## Task goal
From the entries below, copy every line where the string "segment" appears.

## Task material
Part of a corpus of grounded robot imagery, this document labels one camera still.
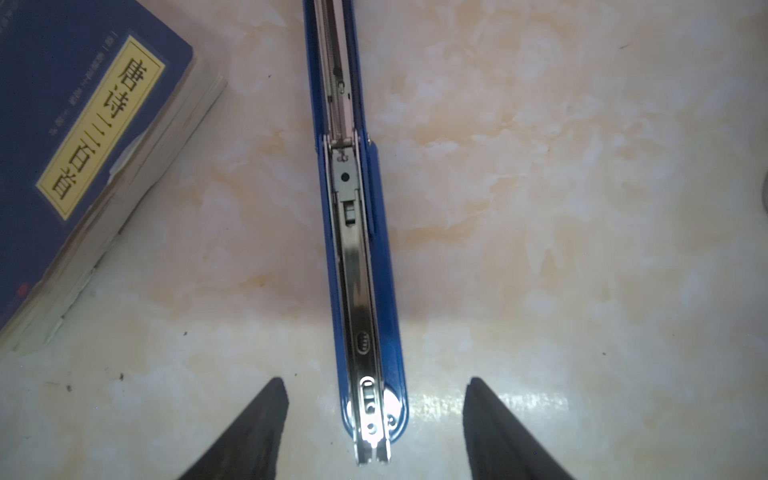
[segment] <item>book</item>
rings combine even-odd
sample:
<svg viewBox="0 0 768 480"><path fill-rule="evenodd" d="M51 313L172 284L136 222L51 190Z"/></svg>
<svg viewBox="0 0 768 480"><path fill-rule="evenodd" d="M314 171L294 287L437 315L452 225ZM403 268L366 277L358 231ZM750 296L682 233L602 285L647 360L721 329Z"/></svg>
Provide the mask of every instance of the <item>book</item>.
<svg viewBox="0 0 768 480"><path fill-rule="evenodd" d="M0 0L0 351L46 344L225 86L135 0Z"/></svg>

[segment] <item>blue stapler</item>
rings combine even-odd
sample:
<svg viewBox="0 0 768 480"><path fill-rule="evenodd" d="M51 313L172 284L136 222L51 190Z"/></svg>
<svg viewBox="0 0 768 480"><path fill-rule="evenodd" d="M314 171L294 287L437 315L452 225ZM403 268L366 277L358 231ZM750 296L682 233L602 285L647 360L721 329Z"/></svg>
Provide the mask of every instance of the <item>blue stapler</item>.
<svg viewBox="0 0 768 480"><path fill-rule="evenodd" d="M408 398L352 0L304 0L304 17L342 420L358 464L386 463Z"/></svg>

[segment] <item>book cover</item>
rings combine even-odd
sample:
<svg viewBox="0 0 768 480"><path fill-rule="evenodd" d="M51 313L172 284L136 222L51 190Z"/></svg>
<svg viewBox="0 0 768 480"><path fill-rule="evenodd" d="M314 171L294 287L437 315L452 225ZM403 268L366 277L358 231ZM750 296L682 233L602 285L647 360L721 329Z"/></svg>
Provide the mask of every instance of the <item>book cover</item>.
<svg viewBox="0 0 768 480"><path fill-rule="evenodd" d="M0 328L192 56L134 0L0 0Z"/></svg>

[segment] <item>marble surface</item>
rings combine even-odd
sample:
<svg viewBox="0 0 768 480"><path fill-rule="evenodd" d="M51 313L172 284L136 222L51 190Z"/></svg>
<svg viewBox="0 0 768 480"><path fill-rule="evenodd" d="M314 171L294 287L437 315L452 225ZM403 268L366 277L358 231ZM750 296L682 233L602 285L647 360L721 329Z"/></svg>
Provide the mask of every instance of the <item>marble surface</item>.
<svg viewBox="0 0 768 480"><path fill-rule="evenodd" d="M0 360L0 477L176 478L282 376L278 478L468 478L481 376L576 478L768 478L766 0L356 0L412 407L366 468L301 4L143 3L230 84L53 343Z"/></svg>

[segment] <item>stapler anvil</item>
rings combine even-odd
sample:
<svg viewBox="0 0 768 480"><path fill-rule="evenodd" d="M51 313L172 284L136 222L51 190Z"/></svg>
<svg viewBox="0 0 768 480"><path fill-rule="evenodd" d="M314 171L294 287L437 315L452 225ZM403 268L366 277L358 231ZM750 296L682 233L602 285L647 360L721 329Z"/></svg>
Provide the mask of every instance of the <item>stapler anvil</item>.
<svg viewBox="0 0 768 480"><path fill-rule="evenodd" d="M304 0L341 415L358 464L388 462L408 421L376 146L351 0Z"/></svg>

## Output of the task
[segment] <item>book</item>
[segment] <item>blue stapler</item>
[segment] <item>book cover</item>
[segment] <item>marble surface</item>
[segment] <item>stapler anvil</item>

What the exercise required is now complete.